BEGIN TASK INPUTS
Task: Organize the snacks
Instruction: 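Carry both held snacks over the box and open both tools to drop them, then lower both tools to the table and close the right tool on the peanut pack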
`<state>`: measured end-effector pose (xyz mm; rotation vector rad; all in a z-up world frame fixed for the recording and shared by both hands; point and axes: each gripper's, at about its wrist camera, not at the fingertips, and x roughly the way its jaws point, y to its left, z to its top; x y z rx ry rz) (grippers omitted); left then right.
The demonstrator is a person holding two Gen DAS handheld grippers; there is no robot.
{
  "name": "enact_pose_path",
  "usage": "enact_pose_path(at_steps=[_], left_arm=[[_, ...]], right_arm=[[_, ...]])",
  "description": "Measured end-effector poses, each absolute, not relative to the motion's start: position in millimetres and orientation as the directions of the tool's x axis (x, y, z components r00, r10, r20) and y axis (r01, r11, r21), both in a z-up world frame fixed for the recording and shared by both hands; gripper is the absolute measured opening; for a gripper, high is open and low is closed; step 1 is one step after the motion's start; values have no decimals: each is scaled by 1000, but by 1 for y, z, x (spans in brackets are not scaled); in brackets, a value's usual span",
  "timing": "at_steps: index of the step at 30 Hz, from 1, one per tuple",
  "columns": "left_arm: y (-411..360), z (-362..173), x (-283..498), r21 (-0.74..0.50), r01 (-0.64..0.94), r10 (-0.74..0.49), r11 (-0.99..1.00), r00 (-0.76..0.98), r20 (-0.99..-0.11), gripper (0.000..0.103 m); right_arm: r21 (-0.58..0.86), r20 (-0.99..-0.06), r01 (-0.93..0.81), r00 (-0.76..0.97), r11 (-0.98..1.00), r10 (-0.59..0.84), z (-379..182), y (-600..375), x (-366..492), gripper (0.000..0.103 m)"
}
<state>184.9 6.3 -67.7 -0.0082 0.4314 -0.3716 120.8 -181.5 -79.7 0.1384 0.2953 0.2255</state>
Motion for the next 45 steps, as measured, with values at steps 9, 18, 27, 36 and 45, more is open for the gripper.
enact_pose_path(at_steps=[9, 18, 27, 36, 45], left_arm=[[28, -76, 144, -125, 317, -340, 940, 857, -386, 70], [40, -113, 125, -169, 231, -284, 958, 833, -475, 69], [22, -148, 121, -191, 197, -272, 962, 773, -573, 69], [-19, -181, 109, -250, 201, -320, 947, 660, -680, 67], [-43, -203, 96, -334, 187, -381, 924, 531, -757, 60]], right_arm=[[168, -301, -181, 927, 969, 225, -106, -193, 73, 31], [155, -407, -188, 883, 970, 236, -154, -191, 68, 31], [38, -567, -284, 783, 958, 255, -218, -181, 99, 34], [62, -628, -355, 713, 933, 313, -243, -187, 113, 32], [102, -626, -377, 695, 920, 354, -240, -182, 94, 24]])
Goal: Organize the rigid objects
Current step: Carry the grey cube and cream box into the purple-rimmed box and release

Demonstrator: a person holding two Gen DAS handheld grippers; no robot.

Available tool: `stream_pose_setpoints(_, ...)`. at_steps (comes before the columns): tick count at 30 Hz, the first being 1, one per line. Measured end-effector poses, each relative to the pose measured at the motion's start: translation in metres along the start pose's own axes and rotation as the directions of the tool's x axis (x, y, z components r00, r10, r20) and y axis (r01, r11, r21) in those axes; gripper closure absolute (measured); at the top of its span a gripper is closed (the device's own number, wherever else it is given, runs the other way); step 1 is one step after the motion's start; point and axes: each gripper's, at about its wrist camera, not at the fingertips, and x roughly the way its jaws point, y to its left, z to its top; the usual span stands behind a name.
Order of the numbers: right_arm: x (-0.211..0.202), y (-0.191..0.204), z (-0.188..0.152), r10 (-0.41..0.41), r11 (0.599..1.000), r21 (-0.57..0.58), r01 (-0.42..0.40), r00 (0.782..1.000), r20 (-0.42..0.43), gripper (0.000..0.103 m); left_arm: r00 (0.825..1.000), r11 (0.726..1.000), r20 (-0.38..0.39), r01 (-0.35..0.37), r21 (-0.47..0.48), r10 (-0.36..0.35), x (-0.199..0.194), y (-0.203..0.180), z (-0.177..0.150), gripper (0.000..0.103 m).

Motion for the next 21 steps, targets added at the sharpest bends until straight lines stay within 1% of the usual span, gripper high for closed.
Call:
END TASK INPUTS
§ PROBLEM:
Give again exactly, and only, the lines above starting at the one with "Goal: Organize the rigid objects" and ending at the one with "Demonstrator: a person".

§ ANSWER SPACE:
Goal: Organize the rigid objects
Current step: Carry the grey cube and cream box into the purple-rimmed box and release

Demonstrator: a person holding two Gen DAS handheld grippers; no robot.

Output for this exercise is complete.